A presente obra, autobiográfica e reflexiva, narrada por um entrevistador, é um testemunho da capacidade de adaptação da psique humana ao seu ambiente. Na primeira parte, o autor descreve o longo caminho que percorreu em diferentes países, após a Segunda Grande Guerra, as distintas situações familiares, as bruscas mudanças na situação socioeconômica, e as experiências místicas inesperadas que lhe ocorreram no período. Na segunda parte, ele, grande admirador e estudioso de Fernando Pessoa, observa que a resposta adaptativa que ocorreu nele foi a espontânea formação de heterônimos, ou seja, de personalidades independentes em sua psique. Em outras palavras, seu EGO se subdividiu em vários egos de forma análoga ao ocorrido com Pessoa.

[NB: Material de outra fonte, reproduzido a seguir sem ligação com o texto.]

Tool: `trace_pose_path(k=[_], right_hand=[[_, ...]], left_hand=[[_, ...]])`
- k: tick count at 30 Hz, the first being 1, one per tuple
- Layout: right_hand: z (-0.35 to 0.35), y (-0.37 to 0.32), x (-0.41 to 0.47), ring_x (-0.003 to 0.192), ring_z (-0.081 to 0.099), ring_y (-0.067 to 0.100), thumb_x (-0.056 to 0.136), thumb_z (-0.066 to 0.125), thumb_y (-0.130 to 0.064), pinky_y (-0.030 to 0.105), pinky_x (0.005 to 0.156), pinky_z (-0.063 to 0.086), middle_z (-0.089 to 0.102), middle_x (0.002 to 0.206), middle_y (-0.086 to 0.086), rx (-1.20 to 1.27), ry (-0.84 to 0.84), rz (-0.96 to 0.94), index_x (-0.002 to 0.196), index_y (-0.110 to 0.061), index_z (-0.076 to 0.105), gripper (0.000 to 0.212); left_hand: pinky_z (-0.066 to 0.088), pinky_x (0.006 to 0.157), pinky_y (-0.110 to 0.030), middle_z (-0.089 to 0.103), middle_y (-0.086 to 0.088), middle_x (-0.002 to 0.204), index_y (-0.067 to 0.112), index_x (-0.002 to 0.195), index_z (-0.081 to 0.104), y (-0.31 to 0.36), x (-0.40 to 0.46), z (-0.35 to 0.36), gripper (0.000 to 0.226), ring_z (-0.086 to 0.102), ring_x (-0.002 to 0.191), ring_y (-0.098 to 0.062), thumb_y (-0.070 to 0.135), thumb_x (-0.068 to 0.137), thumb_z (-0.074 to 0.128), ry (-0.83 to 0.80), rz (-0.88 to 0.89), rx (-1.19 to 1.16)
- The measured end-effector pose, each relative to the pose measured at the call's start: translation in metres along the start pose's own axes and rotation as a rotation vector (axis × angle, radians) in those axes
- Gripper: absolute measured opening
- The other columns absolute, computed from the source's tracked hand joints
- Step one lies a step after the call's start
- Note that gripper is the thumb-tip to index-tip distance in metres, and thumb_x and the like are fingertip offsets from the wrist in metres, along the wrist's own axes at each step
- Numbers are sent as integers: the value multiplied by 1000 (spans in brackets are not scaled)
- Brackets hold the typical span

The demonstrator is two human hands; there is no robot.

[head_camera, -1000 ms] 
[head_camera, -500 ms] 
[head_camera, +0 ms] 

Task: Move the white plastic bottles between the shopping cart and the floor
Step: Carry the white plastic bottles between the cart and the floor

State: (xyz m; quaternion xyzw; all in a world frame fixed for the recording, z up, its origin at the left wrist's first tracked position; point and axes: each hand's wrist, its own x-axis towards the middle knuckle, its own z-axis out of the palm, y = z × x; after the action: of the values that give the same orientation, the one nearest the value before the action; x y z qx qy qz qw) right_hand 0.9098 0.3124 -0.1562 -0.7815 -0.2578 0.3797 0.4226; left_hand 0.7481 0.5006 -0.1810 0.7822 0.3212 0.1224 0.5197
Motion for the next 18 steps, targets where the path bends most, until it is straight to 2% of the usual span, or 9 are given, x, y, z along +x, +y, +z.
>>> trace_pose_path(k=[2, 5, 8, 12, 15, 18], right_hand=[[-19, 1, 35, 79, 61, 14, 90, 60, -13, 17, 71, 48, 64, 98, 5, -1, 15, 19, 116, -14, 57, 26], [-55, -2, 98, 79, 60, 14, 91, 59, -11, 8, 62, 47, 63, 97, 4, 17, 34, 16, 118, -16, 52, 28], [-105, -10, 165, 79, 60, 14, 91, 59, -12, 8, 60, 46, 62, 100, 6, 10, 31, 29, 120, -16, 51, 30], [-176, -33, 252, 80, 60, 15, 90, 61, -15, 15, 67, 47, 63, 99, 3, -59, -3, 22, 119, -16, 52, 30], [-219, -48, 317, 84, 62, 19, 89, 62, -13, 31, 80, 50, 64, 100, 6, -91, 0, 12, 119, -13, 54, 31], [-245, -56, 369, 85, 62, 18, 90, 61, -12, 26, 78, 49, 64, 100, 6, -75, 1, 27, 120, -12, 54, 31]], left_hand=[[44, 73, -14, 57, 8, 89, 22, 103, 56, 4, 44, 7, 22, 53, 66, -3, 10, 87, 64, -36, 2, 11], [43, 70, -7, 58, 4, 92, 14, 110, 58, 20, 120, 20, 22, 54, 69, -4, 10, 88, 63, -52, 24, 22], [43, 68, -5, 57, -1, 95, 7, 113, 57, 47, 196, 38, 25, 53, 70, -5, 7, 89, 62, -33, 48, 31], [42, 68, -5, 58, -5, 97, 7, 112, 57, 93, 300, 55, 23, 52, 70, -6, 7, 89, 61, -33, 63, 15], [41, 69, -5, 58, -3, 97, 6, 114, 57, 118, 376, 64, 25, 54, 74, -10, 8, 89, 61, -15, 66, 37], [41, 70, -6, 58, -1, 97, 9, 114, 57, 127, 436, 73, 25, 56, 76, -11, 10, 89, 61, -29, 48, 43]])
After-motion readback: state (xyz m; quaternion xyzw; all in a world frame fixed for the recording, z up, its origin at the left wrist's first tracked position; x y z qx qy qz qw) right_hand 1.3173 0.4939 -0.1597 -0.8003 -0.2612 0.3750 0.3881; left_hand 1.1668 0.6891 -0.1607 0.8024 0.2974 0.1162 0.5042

Esses heterônimos, frutos de uma mesma educação e da mesma vivência infantil, tinham os mesmos valores básicos, mas divergiam em termos de ideias, objetivos, interesses, atitudes, e mesmo de cosmovisões. Embora cada um tivesse vida própria, todos sabiam tudo um do outro, e conseguiram uma convivência pacífica, embora muitas vezes crítica, a partir da busca da maior felicidade líquida do conjunto. Alguns heterônimos morreram ao longo do caminho, outros nasceram em função dos desafios e dos eventos que a vida proporcionou. O autor conta um pouco da vida de cada um deles e os põe a dialogar para ilustrar sua convivência.
Longe de ver nesse processo algo patológico ele questiona se no fundo isso não seria um processo natural, inconsciente, dos seres humanos em geral, pouco percebida e mesmo inibida, para aumentar sua capacidade de se adaptar ao mundo paradoxal que os cerca. Uma riqueza desconhecida.